No i miejscowi chyba też mają problem z rozpędzonymi samochodami w miejscowościach, które ta trasa przecina. U nas stawia się znaki, czy policjantów. Oni są sprytniejsi.

Otóż jak jest miejsce gdzie masz zwolnić to policja po prostu stawia płot.
Jeden na lewym pasie, 10 metrów dalej drugi na prawym pasie i 10 metrów dalej znów na lewym. No nie ma opcji, musisz zwolnić. Takie proste, że aż dziw że nasi na to nie wpadli. Trzeba podpowiedzieć.

W Mysore zaliczyliśmy "najświętsze miejsce południowych Indii". Taka nasza Jasna Góra. I nawet patronka taka podobna, tylko tutaj ma ileś tam par rąk, ale też pokazują ją z iluś tam metrów, że nic nie widać i jest złota. Tylko imię ma takie nieco bardziej egzotyczne: Ranganatha.

Potwierdziła mi się zasada, że z miejscowych światyń najciekawszy jest dach. Tu w ramach cywilizowania dodano do niego pewien powiew nowoczesności. Widoczny na zdjęciu, tuż nad bramą.

Potem był pałac w Mysore.

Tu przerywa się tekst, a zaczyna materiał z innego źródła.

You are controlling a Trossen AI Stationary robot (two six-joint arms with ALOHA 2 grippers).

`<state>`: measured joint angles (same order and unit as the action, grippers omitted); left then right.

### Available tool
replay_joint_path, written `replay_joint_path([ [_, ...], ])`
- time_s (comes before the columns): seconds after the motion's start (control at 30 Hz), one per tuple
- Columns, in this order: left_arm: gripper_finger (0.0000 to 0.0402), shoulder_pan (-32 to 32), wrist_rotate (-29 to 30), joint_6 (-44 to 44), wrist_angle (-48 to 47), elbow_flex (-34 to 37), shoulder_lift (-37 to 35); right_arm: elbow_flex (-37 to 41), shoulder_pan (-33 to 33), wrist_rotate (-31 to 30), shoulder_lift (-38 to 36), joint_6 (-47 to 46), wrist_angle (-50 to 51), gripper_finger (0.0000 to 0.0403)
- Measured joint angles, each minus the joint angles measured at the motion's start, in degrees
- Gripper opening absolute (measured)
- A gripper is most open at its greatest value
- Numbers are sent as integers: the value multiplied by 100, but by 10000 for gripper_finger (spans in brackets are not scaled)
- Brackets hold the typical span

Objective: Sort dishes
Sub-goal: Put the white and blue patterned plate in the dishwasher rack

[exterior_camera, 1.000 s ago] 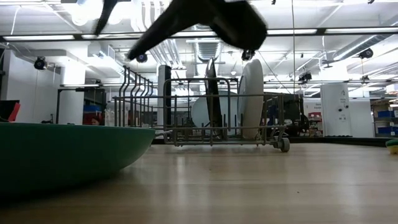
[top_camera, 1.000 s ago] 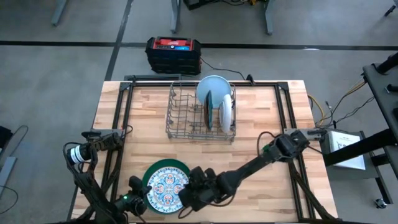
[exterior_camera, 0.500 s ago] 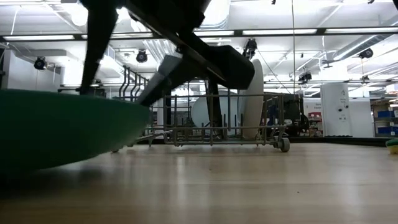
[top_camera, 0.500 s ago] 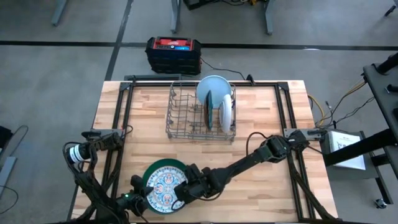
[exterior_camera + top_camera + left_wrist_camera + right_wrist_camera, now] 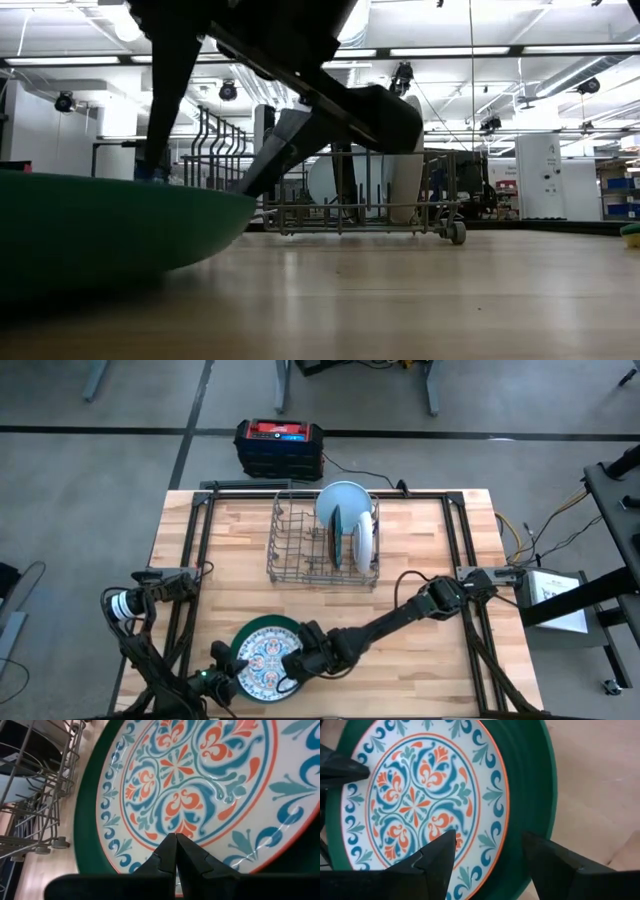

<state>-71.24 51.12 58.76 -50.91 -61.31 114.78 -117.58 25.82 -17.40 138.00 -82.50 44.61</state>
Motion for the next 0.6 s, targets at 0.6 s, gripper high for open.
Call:
replay_joint_path([
  [0.6, 0, 19, 458, 370, 354, 123, 20, 27, -264, 573, 358, 278, -662, 213],
])
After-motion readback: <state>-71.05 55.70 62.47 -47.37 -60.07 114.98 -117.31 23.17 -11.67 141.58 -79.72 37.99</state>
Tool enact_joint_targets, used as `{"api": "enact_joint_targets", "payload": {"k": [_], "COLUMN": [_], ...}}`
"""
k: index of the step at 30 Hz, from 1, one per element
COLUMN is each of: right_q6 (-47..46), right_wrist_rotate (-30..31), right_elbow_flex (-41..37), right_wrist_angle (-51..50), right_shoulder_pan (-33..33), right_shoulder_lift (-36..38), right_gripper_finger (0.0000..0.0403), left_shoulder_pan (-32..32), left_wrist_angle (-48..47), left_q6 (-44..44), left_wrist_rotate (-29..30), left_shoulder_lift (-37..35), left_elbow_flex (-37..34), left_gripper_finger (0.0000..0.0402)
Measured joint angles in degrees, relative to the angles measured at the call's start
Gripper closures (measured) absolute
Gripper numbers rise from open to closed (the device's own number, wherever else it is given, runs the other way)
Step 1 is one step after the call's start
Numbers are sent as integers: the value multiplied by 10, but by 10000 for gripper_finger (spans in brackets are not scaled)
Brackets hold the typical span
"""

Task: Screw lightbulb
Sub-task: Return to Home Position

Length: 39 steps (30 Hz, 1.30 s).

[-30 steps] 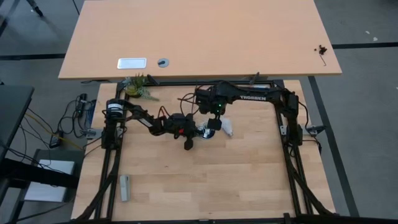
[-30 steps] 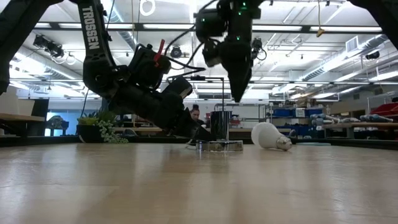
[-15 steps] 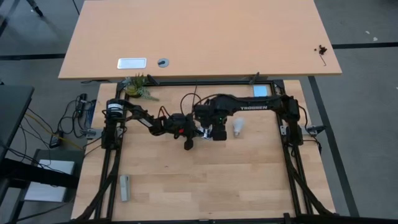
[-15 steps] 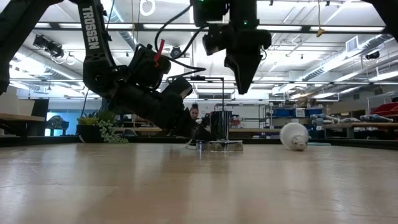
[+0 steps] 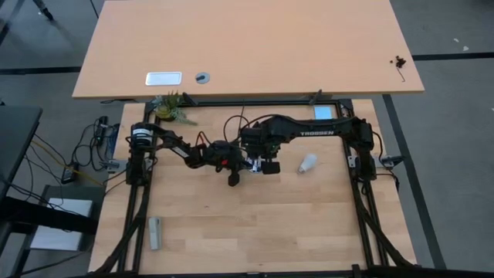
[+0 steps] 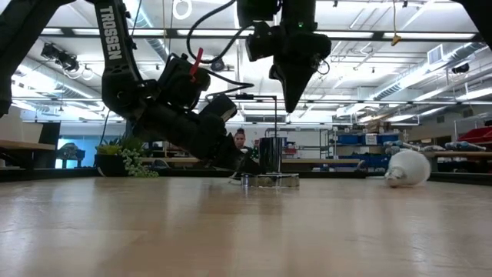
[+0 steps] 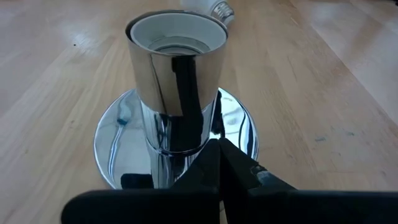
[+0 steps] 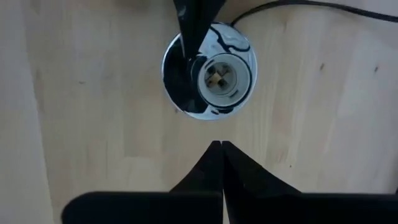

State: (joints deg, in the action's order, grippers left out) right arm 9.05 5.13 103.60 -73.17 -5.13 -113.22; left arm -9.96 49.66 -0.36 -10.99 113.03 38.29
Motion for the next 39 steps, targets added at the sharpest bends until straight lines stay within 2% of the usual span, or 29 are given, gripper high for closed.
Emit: {"api": "enact_joint_targets", "payload": {"k": [7, 15, 20, 28, 31, 34, 39], "right_q6": [14, 4, -5, -35, -56, -80, -139], "right_wrist_rotate": [-2, -4, -7, -6, 6, 21, 12], "right_elbow_flex": [-14, -123, -231, -449, -526, -596, -684], "right_wrist_angle": [31, 118, 216, 418, 463, 492, 629], "right_shoulder_pan": [0, 0, 0, -9, -18, -33, -48], "right_shoulder_lift": [14, 81, 169, 357, 418, 454, 466], "right_gripper_finger": [398, 400, 400, 400, 395, 387, 384], "left_shoulder_pan": [0, 0, 0, 0, 0, 0, -1], "left_wrist_angle": [-27, -29, -30, -31, -31, -30, -29], "left_q6": [17, 18, 18, 19, 19, 20, 21], "left_wrist_rotate": [6, 8, 11, 15, 24, 31, 36], "left_shoulder_lift": [-21, -24, -24, -25, -25, -25, -25], "left_elbow_flex": [-1, -1, -1, -1, 0, 0, 0], "left_gripper_finger": [400, 400, 400, 400, 400, 400, 400]}}
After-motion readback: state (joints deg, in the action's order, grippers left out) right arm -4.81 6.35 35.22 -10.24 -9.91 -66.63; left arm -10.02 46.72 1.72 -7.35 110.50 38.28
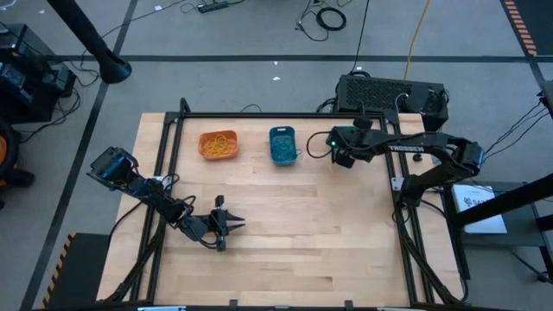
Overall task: Sort rubber bands into baskets
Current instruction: Put the red rubber band into the green bin, then return to Home Position
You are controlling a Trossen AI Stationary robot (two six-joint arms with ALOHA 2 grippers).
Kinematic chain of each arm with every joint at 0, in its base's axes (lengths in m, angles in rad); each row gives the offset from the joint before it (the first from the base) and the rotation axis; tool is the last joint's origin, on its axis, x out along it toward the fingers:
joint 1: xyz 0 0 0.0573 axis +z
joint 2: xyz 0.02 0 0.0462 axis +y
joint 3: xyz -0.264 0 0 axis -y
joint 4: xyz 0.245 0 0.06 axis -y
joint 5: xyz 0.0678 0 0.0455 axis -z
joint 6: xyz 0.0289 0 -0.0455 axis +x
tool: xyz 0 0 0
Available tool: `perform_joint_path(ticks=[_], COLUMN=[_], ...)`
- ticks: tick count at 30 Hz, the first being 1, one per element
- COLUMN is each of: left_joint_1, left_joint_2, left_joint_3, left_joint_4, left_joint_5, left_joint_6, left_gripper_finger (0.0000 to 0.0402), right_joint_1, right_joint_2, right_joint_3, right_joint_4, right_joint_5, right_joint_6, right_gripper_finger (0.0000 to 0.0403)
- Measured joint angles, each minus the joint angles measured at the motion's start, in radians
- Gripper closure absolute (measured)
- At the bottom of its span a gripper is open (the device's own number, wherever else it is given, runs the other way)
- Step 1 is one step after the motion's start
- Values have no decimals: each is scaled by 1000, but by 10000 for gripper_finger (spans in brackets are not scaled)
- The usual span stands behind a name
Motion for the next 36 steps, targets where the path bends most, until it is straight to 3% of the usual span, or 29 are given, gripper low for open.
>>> perform_joint_path(ticks=[14,21,24,28,31,36], left_joint_1=[0,0,0,0,0,0], left_joint_2=[0,0,-3,-41,-98,-271], left_joint_3=[0,0,0,0,0,0], left_joint_4=[0,1,20,44,67,55], left_joint_5=[0,0,0,6,8,9], left_joint_6=[0,0,0,53,128,270], left_gripper_finger=[325,325,325,325,325,325], right_joint_1=[2,53,83,115,171,302], right_joint_2=[-83,-157,-176,-183,-183,-182], right_joint_3=[0,49,124,244,295,302], right_joint_4=[-63,-97,-111,-90,-42,60], right_joint_5=[4,-18,-149,-459,-645,-680], right_joint_6=[-3,121,213,369,396,359], right_gripper_finger=[316,300,301,304,304,305])
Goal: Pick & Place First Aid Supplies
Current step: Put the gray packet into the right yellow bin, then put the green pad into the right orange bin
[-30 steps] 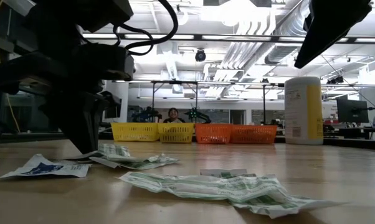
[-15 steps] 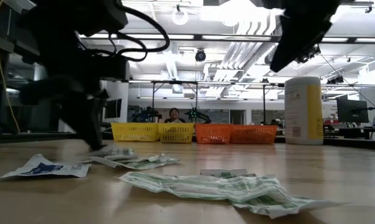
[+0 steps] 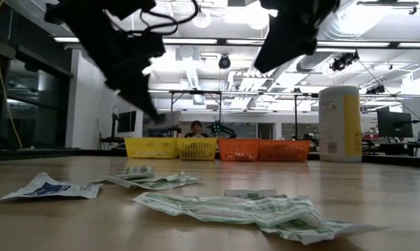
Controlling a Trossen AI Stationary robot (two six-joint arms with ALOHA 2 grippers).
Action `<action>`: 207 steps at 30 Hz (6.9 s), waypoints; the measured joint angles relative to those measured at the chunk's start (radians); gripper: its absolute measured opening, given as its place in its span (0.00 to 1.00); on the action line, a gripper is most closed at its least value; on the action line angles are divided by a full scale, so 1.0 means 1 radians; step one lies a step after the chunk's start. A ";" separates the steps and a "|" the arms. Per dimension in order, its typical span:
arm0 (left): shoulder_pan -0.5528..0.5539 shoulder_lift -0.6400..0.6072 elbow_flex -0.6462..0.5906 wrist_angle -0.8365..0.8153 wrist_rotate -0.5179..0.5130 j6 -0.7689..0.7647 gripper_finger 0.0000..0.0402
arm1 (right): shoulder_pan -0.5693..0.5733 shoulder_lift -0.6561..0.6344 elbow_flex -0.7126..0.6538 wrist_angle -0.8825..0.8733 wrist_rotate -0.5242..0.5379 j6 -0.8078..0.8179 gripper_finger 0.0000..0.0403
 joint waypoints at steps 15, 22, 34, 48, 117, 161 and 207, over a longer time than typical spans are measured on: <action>0.446 -0.040 0.065 0.203 0.203 0.295 0.00 | -0.167 0.000 0.000 -0.007 -0.086 -0.060 0.34; 0.654 0.050 0.147 0.210 0.368 0.433 0.00 | -0.219 0.000 0.000 -0.044 -0.090 -0.053 0.34; 0.820 0.283 0.390 0.190 0.505 0.605 0.00 | -0.299 0.000 0.000 -0.047 -0.091 -0.017 0.34; 0.867 0.547 0.795 -0.254 0.567 0.622 0.00 | -0.341 0.000 0.000 -0.047 -0.089 0.073 0.34; 0.583 0.614 1.167 -1.088 0.592 0.356 0.37 | -0.348 0.000 0.000 -0.101 -0.500 -0.260 0.34; 0.113 0.512 0.468 -0.440 0.823 -0.010 0.37 | 0.118 -0.001 0.000 -0.249 -0.346 -0.085 0.34; 0.126 0.514 0.281 -0.165 1.072 0.067 0.02 | 0.127 -0.001 0.000 -0.249 -0.287 -0.021 0.34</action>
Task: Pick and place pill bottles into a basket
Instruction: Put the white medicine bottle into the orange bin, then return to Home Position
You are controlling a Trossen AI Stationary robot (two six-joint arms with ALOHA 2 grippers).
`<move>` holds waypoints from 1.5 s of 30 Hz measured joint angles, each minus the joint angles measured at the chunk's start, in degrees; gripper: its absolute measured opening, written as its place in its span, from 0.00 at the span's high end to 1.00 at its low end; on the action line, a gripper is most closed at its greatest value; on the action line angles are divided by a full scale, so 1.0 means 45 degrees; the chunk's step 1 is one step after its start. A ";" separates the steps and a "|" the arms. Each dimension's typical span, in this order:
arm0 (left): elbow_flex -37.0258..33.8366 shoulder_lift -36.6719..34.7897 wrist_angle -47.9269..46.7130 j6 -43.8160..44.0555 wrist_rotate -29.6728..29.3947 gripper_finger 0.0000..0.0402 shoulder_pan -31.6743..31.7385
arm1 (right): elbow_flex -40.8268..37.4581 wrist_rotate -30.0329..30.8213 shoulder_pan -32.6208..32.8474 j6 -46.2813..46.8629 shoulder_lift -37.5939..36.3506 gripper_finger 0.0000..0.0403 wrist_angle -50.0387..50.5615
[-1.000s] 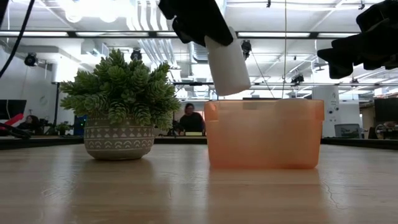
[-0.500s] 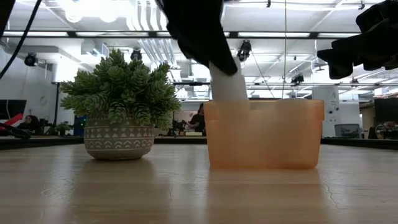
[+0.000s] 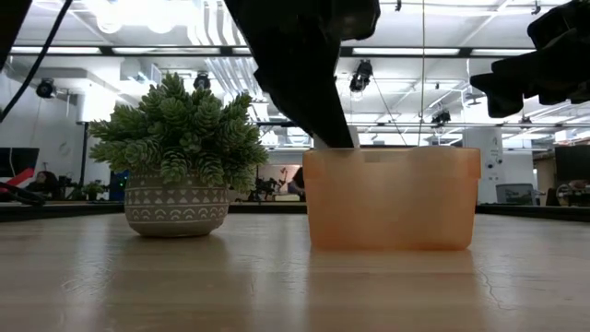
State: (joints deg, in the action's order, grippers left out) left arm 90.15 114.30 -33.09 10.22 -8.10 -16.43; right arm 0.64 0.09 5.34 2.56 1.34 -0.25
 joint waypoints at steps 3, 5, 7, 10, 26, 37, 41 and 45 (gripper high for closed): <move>0.0000 0.0135 0.0031 0.0010 0.0021 0.65 0.0020 | 0.0000 0.0006 0.0000 -0.0032 0.0000 0.57 0.0004; 0.0000 0.0207 0.0018 0.0015 0.0031 0.65 0.0027 | 0.0000 0.0000 0.0000 0.0002 0.0000 0.57 0.0010; 0.0000 0.0264 0.0116 0.0019 0.0031 0.65 0.0050 | 0.0000 0.0004 0.0000 -0.0032 0.0000 0.57 0.0006; 0.0000 0.0387 0.0166 0.0024 0.0133 0.65 0.0069 | 0.0000 0.0006 0.0000 0.0001 0.0000 0.57 0.0004; -0.0005 0.0412 0.0332 -0.0010 0.0307 0.50 0.0069 | 0.0000 0.0005 0.0000 -0.0026 0.0000 0.57 0.0004; -0.0015 -0.0010 0.0591 0.0000 0.0312 0.45 0.0069 | 0.0000 0.0005 0.0000 -0.0028 -0.0007 0.57 0.0007; -0.0015 -0.0280 0.0653 0.0003 0.0310 0.45 0.0069 | 0.0000 0.0006 0.0000 -0.0025 -0.0015 0.57 0.0004; -0.0039 -0.0406 0.0612 0.0006 0.0312 0.45 0.0040 | 0.0000 0.0006 0.0000 -0.0016 -0.0015 0.58 0.0004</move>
State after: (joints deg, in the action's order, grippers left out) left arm 89.97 112.47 -30.34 10.24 -6.70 -16.25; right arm 0.64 0.12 5.34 2.49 1.28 -0.23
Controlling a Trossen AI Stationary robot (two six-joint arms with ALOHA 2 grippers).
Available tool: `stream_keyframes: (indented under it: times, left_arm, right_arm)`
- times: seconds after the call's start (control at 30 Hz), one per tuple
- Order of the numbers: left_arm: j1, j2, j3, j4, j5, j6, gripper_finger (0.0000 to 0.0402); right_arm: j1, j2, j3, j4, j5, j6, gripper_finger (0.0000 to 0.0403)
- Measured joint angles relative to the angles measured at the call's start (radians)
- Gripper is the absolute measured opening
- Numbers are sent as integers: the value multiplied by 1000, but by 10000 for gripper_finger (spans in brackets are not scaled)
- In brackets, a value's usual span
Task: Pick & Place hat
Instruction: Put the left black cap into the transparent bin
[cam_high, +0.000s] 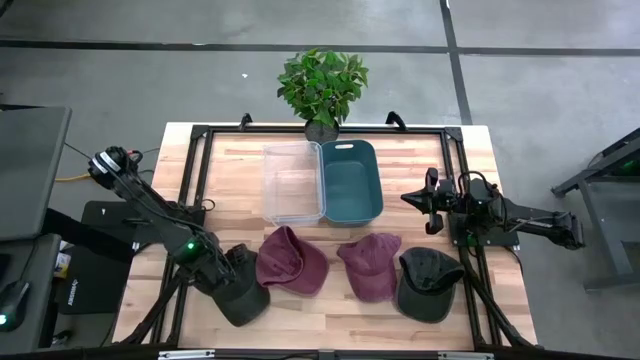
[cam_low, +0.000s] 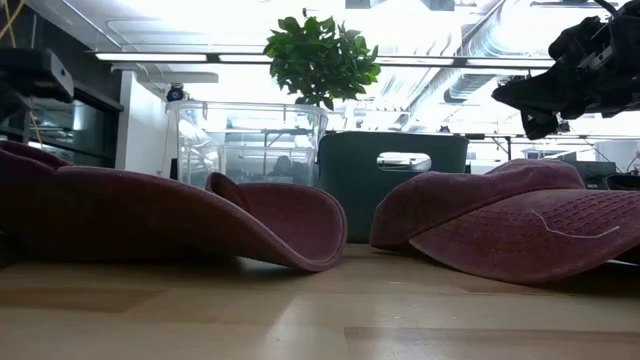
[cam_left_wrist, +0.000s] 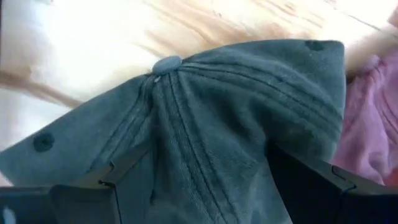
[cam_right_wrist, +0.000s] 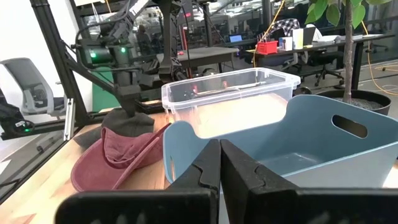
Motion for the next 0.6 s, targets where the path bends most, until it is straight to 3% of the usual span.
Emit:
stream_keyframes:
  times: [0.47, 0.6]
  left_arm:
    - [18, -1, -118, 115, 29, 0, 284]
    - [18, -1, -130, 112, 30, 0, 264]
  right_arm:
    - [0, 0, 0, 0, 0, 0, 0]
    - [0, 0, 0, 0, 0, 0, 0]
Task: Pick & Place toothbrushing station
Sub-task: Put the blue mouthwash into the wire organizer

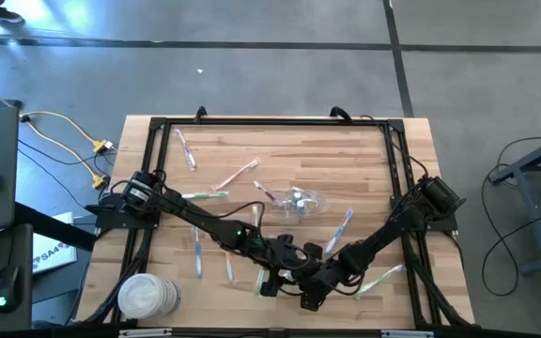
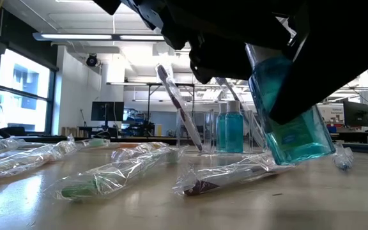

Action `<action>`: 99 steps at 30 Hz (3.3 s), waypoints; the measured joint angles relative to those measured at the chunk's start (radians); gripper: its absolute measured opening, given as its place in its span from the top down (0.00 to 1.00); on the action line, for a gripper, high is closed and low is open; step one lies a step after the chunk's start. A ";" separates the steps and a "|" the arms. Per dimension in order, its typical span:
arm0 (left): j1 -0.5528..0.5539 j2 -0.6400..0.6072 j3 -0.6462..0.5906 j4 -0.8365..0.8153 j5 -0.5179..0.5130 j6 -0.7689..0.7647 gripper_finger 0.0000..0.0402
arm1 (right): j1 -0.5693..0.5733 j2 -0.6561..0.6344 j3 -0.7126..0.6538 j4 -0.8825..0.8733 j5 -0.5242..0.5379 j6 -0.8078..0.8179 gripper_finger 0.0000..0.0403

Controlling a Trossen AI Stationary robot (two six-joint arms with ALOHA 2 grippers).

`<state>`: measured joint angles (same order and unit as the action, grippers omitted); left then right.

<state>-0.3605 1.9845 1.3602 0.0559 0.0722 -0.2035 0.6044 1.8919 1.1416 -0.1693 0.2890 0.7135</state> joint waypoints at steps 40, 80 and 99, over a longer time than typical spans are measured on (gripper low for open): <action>0.000 0.001 0.000 -0.039 0.021 0.015 0.77 | 0.000 0.000 0.001 0.001 -0.030 0.014 0.64; 0.163 -0.130 0.459 -0.814 -0.066 0.290 0.77 | 0.327 -0.112 0.001 -0.288 0.362 0.629 0.72; 0.436 -0.128 0.457 -0.857 0.308 0.642 0.77 | 0.391 -0.111 0.000 -0.185 0.494 0.618 0.73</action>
<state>0.0756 1.8562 1.8172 -0.8013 0.3802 0.4381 0.9953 1.7805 1.1419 -0.3546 0.7834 1.3312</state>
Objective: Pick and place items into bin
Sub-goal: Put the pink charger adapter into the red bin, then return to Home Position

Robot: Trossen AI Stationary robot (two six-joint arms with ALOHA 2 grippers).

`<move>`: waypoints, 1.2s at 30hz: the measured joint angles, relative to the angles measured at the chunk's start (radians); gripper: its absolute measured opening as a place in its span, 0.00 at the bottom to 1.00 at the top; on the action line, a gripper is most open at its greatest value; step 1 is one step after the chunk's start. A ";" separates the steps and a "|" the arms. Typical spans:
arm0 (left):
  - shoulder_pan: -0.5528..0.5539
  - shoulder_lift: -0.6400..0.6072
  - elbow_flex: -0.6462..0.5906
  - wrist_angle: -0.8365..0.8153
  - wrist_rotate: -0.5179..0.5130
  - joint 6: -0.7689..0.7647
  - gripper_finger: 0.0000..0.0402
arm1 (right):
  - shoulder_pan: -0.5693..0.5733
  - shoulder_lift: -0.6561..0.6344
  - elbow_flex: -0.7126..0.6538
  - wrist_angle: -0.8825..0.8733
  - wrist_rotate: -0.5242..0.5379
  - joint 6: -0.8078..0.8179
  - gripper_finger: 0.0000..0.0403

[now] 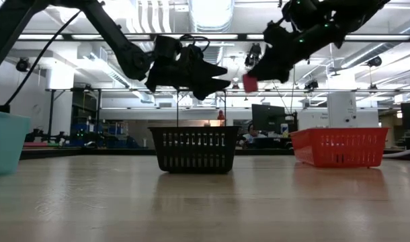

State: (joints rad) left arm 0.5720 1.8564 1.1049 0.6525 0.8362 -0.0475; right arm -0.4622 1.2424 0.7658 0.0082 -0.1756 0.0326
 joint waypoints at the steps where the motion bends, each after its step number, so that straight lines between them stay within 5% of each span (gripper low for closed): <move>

No cóż. Nie da się ukryć, że gabaryt ma imponujący. Zresztą nie tylko gabaryt. Ogólnie jest impressive. Nie da się ukryć że od kiedy w Europie stwierdzono, że gdy król wydaje majątek na pałac, gdy jego poddani umierają z głodu, to króla można potraktować wynalazkiem doktora Guillotina, to takich pałaców się już chyba nie buduje. Ale to nie znaczy, że nie można takiego zbudować "królowi" swojej kolonii. No i Anglicy zbudowali.

Z ciekawostek to pałac nie należy do Republiki Indii, ani do lokalnego rządu Karnataki. Pałac należy do... króla Karnataki. Albowiem lokalny król wolał nie sprawdzać co się może stać z władcą, który nagle traci poparcie europejskiego mocarstwa i oddał władzę. Na osłodę został członkiem parlamentu (dziedzicznym) i pozostawiono mu jego własność.

Z innych ciekawostek turystycznych to rozwiązano tu problem kapci dla zwiedzających. Po prostu zwiedza się boso.

Poza tym można tu także pojeździć na słoniu (jeździłem) i na wielbłądzie (nie jeździłem), zobaczyć jakimi samochodzikami bawiły się dzieci monarchy 100 lat temu (takimi na pedały), jak wyglądała lektyka królowej (no lektyka...) i parę innych rzeczy, które pokazuje się w pałacowych muzeach.

Ogólne wrażenie: jakbym był obywatelem kraju który ma kilka tysięcy lat cywilizowanej historii to by mi było trochę głupio, że główną atrakcję turystyczną w promieniu 500km zbudowali mi okupanci.

Na koniec (po "piciu" na lądowisku dla helikopterów w szczerym polu. "Piciu" w cudzysłowie bo oni po 50 whisky są wcięci, a po drugiej tańczą i śpiewają) pojechaliśmy obejrzeć tańczącą fontannę. Po drodze jacyś wojskowi bezczelnie wydębili łapówkę za niewiadomoco. I to wcale nie od "obcych" ale od hindusów. Co więcej zrobili to na tyle bezczelnie, że ja bym chyba protestował mocniej niż hindusi.

No i na koniec fontanna. Opowiadać mi się nie chce, nie po to się namęczyłem wrzucając filmik do sieci i blogspota. Powiem jeszcze tyle, że ostatnim "numerem" jaki tańczyła fontanna był indyjski hymn i ma on na tyle chwytliwą melodię, że nie tylko nie zorientowałem się, że to hymn (jakoś nie stanęli na baczność...) to byłem przekonany, że to jakiś przebój lata.